In 1906 he, along with Cowichan Chief Charley Isipaymilt and Secwepemc Chief Basil David, traveled to Ottawa, then after that London, to meet with King of Canada Edward VII to speak of the need to settle land claims in British Columbia, also, the Chief asked for the ban against potlatches to be lifted. Joe Capilano died of tuberculosis in 1910.

Legacy 
A number of landmarks on Vancouver's North Shore share his name, which in the original Skwxwu7mesh snichim is Giyeplénexw, approximately Kiapilanough, where "Kiap" is the name of a hereditary chieftaincy and "-lanough" means "people of"; his formal title in that language is TE Kiapila'noq.  Among these, in addition to Capilano Indian Reserve No. 5 (Xwemelch'stn, historically anglicized as Homulchesan), are the Capilano River, Capilano Lake, one of the sources of Vancouver's water supply, and Capilano Mountain, which lies at the head of the river's drainage basin.  Capilano Road, a major arterial road, takes its name from its course along the east side of the river from the Capilano Reserve up to base of the airtram up to the Grouse Mountain ski resort.  Capilano Road's intersection with Marine Drive immediately east of the northern ramps of the Lions Gate Bridge.

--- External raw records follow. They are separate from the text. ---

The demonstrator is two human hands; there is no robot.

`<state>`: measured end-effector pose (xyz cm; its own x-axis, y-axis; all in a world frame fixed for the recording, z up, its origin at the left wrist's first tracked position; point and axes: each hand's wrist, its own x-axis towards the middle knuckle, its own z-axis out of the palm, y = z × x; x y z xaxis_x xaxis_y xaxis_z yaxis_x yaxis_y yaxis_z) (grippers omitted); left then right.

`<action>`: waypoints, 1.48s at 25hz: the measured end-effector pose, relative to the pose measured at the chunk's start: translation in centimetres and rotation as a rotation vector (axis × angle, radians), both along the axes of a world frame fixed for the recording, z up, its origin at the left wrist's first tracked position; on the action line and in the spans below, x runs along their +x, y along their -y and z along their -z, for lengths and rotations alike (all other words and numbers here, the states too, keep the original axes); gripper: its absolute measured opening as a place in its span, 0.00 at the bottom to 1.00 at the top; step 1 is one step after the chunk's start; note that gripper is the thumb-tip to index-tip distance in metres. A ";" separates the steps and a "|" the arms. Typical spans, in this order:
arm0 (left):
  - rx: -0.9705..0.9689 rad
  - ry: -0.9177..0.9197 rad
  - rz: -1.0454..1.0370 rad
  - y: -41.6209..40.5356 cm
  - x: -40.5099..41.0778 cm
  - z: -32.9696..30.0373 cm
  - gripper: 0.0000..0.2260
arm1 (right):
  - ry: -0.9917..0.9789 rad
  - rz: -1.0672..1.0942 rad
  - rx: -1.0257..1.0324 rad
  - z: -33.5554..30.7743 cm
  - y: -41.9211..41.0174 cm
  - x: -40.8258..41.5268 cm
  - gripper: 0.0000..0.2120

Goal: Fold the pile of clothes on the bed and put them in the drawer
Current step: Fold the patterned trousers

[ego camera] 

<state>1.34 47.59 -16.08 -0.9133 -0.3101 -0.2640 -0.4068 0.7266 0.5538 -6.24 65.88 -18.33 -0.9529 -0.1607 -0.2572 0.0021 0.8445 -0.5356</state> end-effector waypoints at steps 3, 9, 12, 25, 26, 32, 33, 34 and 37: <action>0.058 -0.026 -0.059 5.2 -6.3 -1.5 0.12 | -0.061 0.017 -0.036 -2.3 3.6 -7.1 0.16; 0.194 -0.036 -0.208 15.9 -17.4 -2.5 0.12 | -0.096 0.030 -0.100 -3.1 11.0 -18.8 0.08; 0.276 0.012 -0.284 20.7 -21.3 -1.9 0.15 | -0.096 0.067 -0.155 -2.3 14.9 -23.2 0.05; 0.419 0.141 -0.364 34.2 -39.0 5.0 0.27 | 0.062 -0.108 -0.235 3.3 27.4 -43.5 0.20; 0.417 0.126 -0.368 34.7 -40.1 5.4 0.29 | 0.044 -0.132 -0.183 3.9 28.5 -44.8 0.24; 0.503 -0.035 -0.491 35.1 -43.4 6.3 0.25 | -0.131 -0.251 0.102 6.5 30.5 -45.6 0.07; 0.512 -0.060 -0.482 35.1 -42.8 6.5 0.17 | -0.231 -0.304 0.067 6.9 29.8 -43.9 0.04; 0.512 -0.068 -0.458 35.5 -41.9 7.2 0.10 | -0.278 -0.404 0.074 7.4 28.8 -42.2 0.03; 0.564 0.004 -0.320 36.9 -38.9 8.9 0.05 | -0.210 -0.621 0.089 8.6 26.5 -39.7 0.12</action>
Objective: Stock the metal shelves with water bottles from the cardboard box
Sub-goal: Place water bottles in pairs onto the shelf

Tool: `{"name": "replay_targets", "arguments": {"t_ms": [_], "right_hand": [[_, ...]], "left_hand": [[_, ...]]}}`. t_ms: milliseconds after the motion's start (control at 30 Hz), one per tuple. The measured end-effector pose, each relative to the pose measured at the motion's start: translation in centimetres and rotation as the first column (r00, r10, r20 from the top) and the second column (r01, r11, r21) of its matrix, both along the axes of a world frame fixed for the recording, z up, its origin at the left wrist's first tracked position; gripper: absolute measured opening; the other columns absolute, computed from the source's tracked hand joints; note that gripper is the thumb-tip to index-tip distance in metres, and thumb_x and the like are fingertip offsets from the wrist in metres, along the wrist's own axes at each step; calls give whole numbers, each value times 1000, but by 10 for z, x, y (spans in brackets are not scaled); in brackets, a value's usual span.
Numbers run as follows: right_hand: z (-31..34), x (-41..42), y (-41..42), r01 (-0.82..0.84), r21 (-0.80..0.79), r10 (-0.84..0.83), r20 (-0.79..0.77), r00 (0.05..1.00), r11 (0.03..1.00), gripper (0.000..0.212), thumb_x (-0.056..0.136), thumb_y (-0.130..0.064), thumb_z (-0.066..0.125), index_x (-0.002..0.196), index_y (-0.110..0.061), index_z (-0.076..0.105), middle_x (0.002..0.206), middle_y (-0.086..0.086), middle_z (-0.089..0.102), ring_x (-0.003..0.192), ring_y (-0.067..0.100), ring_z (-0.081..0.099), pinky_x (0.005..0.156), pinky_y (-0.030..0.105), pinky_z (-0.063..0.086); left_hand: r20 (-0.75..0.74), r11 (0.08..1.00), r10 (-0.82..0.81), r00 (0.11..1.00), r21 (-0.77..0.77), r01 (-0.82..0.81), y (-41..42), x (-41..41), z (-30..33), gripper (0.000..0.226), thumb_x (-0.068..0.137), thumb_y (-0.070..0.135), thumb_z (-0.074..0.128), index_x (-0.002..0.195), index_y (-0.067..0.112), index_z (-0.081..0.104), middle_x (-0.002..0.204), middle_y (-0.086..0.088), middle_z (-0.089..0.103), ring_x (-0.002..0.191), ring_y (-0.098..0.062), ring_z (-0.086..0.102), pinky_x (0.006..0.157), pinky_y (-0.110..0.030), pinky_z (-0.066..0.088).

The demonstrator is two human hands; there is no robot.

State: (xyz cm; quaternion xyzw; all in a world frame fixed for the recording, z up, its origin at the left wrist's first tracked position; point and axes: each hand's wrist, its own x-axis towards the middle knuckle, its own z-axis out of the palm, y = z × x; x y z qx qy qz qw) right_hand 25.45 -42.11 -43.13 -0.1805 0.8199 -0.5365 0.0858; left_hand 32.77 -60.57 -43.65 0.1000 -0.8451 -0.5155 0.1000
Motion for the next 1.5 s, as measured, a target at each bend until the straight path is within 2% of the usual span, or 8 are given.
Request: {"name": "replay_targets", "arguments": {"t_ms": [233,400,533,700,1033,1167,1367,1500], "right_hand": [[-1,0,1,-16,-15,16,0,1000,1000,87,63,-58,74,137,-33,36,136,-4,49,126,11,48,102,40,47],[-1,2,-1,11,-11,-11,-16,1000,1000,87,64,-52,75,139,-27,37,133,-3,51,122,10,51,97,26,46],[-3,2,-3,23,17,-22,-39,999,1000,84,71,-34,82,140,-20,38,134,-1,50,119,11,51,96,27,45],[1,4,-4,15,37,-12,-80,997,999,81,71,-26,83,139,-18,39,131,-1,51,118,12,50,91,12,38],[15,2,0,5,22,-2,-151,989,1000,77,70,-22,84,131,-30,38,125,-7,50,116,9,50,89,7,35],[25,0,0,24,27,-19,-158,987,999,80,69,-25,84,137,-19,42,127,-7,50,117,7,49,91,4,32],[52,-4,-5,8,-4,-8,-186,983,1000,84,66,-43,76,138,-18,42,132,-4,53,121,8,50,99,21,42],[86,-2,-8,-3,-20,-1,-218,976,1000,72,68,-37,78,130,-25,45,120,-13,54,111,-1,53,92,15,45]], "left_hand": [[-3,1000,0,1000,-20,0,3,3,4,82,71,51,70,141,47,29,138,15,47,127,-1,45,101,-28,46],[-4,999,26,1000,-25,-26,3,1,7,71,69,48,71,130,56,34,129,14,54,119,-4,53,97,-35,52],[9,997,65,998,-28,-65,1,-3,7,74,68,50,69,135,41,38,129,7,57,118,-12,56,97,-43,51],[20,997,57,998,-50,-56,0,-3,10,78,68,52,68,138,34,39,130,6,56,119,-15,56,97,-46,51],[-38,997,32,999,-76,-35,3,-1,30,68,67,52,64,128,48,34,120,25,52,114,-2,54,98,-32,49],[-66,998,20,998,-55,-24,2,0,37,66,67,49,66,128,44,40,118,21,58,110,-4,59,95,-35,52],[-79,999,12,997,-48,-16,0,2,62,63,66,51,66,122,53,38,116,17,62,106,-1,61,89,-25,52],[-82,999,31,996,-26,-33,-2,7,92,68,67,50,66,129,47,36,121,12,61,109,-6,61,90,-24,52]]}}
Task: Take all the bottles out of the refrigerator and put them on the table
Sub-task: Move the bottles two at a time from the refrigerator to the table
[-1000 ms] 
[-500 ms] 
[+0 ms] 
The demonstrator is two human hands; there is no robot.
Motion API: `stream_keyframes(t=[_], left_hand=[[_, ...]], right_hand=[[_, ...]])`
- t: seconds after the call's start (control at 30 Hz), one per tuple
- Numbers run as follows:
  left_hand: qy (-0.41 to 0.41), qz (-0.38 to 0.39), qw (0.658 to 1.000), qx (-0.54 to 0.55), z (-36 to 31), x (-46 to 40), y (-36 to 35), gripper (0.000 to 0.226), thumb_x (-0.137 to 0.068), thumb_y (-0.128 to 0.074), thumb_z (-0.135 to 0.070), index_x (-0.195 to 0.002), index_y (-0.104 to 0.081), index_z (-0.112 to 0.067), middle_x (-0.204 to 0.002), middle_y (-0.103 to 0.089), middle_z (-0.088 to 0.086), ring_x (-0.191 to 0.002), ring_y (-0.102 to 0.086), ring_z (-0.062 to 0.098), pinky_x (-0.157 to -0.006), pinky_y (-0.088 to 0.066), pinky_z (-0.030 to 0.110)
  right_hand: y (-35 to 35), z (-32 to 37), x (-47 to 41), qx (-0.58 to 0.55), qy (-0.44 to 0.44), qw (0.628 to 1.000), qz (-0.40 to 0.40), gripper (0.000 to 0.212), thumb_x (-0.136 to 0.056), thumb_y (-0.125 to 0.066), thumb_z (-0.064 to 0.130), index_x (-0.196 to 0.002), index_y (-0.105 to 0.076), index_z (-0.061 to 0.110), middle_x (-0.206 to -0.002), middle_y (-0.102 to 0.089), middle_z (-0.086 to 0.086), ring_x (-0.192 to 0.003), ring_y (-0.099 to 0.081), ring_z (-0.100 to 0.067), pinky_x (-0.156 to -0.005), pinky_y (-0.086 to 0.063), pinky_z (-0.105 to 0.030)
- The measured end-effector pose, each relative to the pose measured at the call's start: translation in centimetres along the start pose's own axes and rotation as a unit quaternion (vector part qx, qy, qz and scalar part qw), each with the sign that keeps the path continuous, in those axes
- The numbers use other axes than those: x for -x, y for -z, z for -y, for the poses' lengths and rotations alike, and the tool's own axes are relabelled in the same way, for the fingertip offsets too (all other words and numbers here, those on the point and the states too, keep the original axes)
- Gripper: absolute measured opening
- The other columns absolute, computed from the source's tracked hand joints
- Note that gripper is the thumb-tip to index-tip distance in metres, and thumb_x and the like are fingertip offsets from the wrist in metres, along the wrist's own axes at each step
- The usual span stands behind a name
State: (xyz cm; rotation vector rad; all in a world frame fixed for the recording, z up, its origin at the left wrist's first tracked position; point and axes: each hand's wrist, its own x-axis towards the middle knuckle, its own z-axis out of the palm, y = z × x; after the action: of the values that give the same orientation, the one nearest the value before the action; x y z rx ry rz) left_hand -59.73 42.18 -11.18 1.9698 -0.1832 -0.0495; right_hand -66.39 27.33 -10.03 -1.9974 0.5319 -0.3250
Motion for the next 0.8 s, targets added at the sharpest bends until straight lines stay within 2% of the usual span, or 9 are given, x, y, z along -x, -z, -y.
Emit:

Capilano University, opened September 10, 1968 in North Vancouver is named after him, after being selected from submissions made by North Shore residents. The neighbourhood of North Vancouver around the upper end of Capilano Road is Capilano Highlands.

"Legends of Vancouver", a  collection of Coast Salish, particularly Squamish, stories by Pauline Johnson, a Canadian poet of Mohawk origin, was based on Capilano's tales.

See also 
 Capilano (disambiguation)
 Dan George
 History of Squamish and Tsleil-Waututh longshoremen, 1863-1963
 August Jack Khatsahlano
 Xwemelch'stn

Footnotes

Bibliography 
 Barman, Jean. Stanley Park's Secrets. Harbour Publishing, 2005. .
 
 E. Johnson, Pauline. Legends of Vancouver. IndyPublish.com (March 28, 2005). .

External links 

1850s births
1910 deaths
19th-century First Nations people
20th-century First Nations people
Indigenous leaders in British Columbia
Industrial Workers of the World members
People from North Vancouver
Squamish people (individuals)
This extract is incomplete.